Rose Wilder Lane. (Image via Wikimedia
Commons)
Rose Wilder Lane died 40 years ago, Oct. 30, 1968, the night before
she was to embark on a world tour as a reporter for Woman’s Day magazine. She left
behind a remarkable body of writing spanning more than 50 years, made her mark on
American literary history by helping shape the “Little House” books, and is one
reason voters entering the booth on Nov. 4 can choose Libertarian nominee Bob Barr
for president.
So how did little Baby Rose grow up to be a pioneer female journalist and an
inspiration figure for one of the largest political parties in the country?

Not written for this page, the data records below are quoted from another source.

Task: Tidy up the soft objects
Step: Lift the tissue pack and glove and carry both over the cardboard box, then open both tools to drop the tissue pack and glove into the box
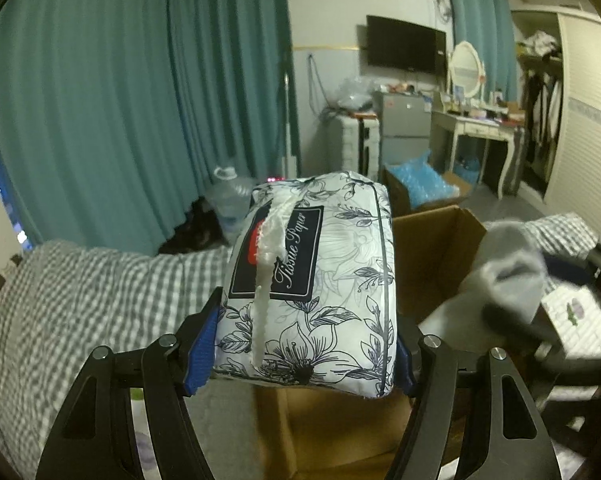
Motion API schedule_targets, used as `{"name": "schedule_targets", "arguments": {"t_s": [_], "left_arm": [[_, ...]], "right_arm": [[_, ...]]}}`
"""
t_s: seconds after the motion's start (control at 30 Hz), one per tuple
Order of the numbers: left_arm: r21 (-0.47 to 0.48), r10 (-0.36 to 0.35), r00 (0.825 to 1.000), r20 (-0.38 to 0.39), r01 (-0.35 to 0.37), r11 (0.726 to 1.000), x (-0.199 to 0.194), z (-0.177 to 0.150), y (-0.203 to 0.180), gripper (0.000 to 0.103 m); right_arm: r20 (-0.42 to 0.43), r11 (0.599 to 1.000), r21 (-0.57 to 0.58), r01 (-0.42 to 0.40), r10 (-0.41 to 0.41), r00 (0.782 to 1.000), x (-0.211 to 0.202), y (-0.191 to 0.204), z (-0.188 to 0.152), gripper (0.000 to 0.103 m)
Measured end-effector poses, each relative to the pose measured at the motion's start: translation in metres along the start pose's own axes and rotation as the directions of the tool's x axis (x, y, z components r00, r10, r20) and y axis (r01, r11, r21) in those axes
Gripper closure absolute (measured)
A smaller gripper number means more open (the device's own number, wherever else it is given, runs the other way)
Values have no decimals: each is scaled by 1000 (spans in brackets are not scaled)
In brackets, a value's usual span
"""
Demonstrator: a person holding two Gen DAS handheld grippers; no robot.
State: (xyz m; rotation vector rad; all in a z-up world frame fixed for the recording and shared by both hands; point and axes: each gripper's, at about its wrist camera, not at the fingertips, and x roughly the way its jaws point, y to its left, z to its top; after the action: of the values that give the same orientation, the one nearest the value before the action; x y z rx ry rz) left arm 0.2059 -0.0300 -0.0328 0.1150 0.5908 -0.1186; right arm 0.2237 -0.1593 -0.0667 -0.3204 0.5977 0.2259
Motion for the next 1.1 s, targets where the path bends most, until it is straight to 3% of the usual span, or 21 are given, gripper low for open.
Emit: {"name": "schedule_targets", "arguments": {"t_s": [0.2,0.33,0.5,0.6,0.77,0.93,1.1], "left_arm": [[6,0,1000,-10,0,1000,-1,1,0,34],[-4,-60,998,-33,60,998,-1,4,-4,31],[9,-49,986,-160,52,999,28,-7,-15,30],[7,-45,980,-192,48,999,36,-13,-17,30],[5,-53,985,-162,54,999,27,-13,-20,25],[-39,-90,989,-114,86,996,14,-1,-16,23],[-67,-75,995,-61,71,995,-9,8,-6,23]], "right_arm": [[-93,999,-28,-33,30,995,14,13,-19,48],[-113,999,-12,-42,40,993,16,11,-26,48],[-113,999,0,-40,40,993,17,2,-28,45],[-105,999,-7,-39,38,994,16,1,-28,41],[-75,999,-15,-39,38,996,10,3,-25,32],[-38,999,-8,-34,33,999,-4,-1,-24,31],[26,999,24,-24,23,999,-30,-10,-17,31]]}}
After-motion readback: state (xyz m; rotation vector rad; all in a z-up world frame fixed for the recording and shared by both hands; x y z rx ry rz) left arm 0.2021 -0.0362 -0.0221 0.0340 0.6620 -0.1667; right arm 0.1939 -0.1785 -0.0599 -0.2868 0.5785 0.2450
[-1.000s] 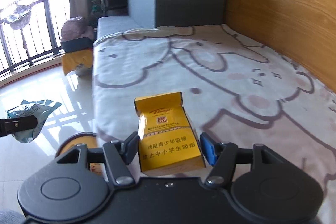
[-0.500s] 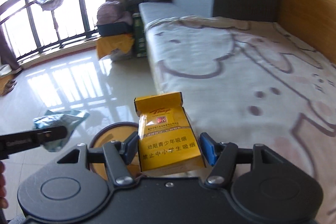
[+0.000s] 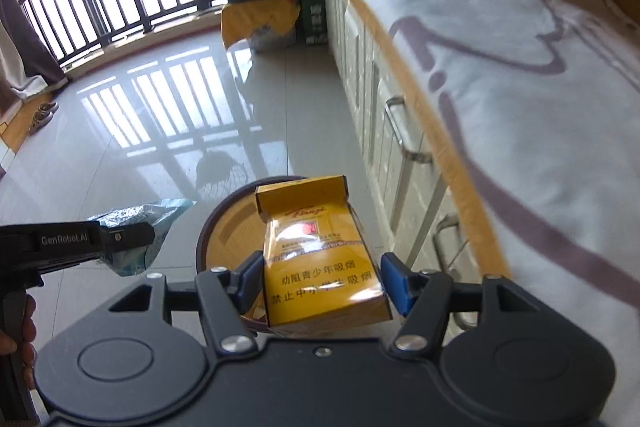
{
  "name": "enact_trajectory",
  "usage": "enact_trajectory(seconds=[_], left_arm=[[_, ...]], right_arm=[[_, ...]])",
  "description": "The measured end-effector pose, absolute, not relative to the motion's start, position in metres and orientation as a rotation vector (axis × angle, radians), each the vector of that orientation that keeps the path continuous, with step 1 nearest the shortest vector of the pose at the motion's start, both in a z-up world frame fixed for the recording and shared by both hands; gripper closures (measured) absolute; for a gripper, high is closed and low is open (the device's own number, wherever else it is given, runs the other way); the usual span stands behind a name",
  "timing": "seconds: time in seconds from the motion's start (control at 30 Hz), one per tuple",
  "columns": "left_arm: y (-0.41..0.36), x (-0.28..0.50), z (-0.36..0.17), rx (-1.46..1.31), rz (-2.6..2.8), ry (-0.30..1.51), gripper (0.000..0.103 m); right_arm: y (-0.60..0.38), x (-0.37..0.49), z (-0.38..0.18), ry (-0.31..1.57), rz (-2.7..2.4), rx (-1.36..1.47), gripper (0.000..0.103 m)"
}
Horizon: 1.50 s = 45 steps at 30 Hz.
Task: Collect trash
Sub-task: 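Carry the teal wrapper and yellow box with both grippers over the wastebasket, then open both grippers to drop the wrapper and box into the wastebasket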
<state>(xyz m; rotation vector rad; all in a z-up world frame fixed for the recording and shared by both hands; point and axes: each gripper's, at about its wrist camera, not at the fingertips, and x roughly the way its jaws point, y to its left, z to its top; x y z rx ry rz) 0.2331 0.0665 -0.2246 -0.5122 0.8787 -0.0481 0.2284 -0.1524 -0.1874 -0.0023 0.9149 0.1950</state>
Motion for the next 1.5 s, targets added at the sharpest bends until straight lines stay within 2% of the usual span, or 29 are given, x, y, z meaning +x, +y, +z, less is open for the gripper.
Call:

Born Dec. 5, 1886, Lane was the first and only surviving child of Almanzo and Laura
Ingalls Wilder, who were farming the drought-ridden prairie of South Dakota. After
years of successive crop failures and tragedies that included the loss of a second
child, the burning down of their home, and bouts with diphtheria and stroke, the
Wilders lost their farm. Lane would later describe her childhood as “a nightmare.”
Finished with high school and determined to be independent, Lane
headed for Kansas City to become a telegrapher. After transferring to California,
she met and married Claire Gillette Lane. The couple traveled extensively, selling
real estate in California and writing for varied publications to supplement their
income.
But Lane’s writing career didn’t take off until she was hired by the San Francisco
Bulletin in 1915. When the Lanes divorced three years later and Rose Wilder Lane
left the Bulletin to become a freelancer, she found a variety of periodicals eager
to publish her work, including Sunset, Ladies Home Journal, Good Housekeeping,
McCalls, Cosmopolitan, Harper’s Weekly, World Traveler, Country Gentleman and the
Saturday Evening Post.
Lane knew how to shape a narrative and used literary techniques to breathe life into
nonfiction stories. She received acclaim for her fiction work as well, much of it
set in the Ozark Mountains of her childhood. Her short story “Innocence” won an O.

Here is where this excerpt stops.